Compressors alone generally cannot handle liquids and solids. This presents a challenge to oil and gas production operations, since most wells output a combination of sand, oil, water and gas—also called a multiphase fluid flow. Typical local batteries will include a separator (which includes water or solids removal), a compression module, a liquid pump, equipment to allow flaring and separate pipelines used to transport the oil, water and gas to a production facility. To combat rising equipment costs and enable increases in production, one company introduced a multiphase pumping system. The multiphase system is a complete package comprised of a progressing cavity-type pump, a drive, a seal lubricator, pressure and temperature sensors, and a control package. The system includes an inlet pressure range from 5 to 1,000 pounds per square inch gauge (psig) (with seal arrangement as required), handles pressure up to 750 psi and has a capability per pumping unit to deliver up to 2,350 gallons per minute (gpm) of total equivalent flow rate. Due to its design, the multiphase pumping system can handle large amounts or high percentages in gas volume fraction up to 99 percent. The multiphase system comes with the standard materials required to meet most applications:
- Rotor – 316SS with tungsten carbide coating
- Stator – Buna nitrile (hydrogenated nitrile)
- Mechanical seal – double cartridge (engineered seal, API 682 intent)
- Seal lubrication as required – ANSI Plan 53 (API Plan 53A, Plan 54)

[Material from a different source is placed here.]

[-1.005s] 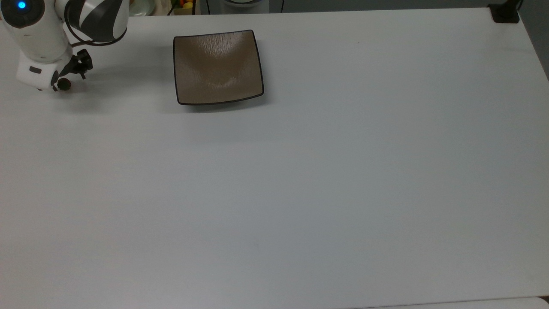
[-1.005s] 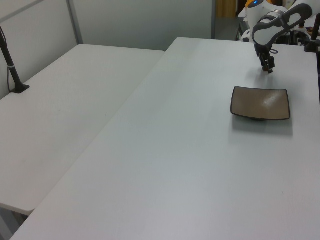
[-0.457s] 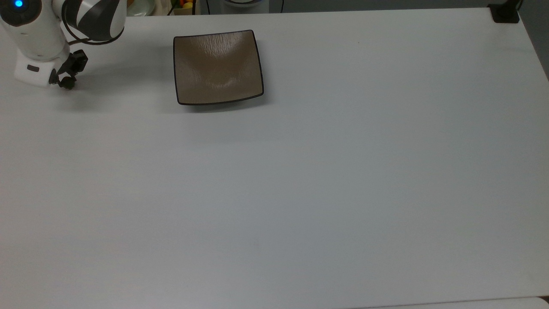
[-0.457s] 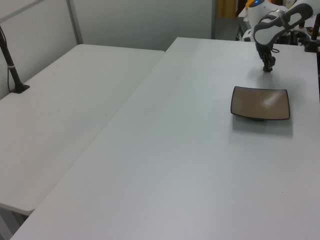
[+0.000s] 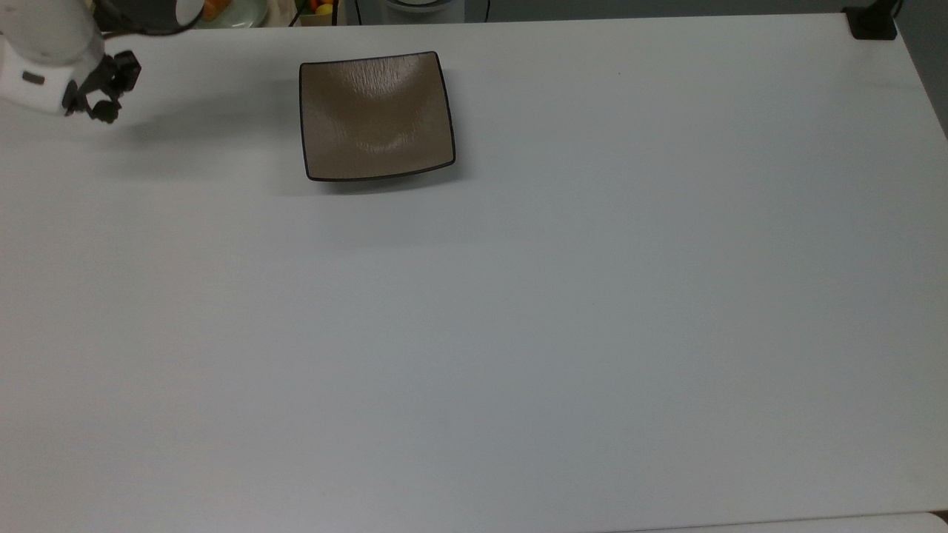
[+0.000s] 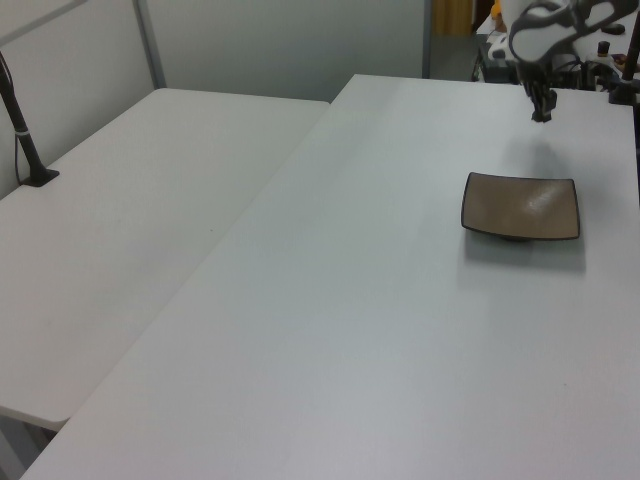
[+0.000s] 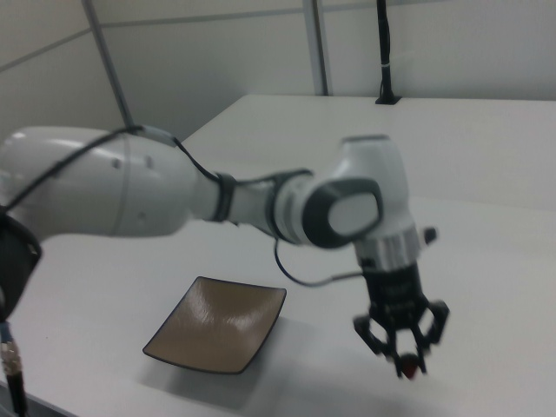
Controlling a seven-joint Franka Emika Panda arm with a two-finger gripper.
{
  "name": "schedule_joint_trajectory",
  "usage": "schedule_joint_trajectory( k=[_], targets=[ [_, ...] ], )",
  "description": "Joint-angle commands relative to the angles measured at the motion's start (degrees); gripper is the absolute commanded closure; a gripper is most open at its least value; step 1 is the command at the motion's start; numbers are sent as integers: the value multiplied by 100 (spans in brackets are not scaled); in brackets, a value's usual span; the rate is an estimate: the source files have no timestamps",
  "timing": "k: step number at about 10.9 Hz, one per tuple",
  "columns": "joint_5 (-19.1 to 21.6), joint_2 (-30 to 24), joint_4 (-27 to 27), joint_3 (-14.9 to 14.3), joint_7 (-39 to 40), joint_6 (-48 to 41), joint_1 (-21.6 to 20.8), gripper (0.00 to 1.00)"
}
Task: Strawberries on a ceramic plate
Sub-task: 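Lift the strawberry and carry it over the brown plate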
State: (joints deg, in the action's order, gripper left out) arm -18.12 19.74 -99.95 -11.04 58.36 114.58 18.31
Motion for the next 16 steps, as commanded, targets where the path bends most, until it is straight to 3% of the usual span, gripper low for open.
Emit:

- Gearbox – Shaft-in/Shaft-out, Class II gears (belt/pulley available)
- Motor – Premium efficient, severe duty, fan cooled, 50 or 60 Hz
- In Canada, an operator had a large well field with only one central processing facility (battery). The field included several dominant wells, and excessive flowline pressure was causing the wells to shut down. The multiphase pumping system was perfect for this field design, as the system more effectively handled multiphase fluids containing solids and heavy oil. After implementing the multiphase pumping system, the operator saw an increase in production of 500 barrels of oil per day (BOPD).
- An operator in North Africa had a field with aging wells that were still capable of producing oil. The operator needed to find an alternative solution to gas flaring and determined that a multiphase pumping system would be a fit. An initial pilot project, which used two 250-horsepower multiphase pumps, yielded an increase in production of approximately 2,500 BOPD. The increase was so substantial that the operator ultimately decided to use the multiphase pumping system on 15 additional wells.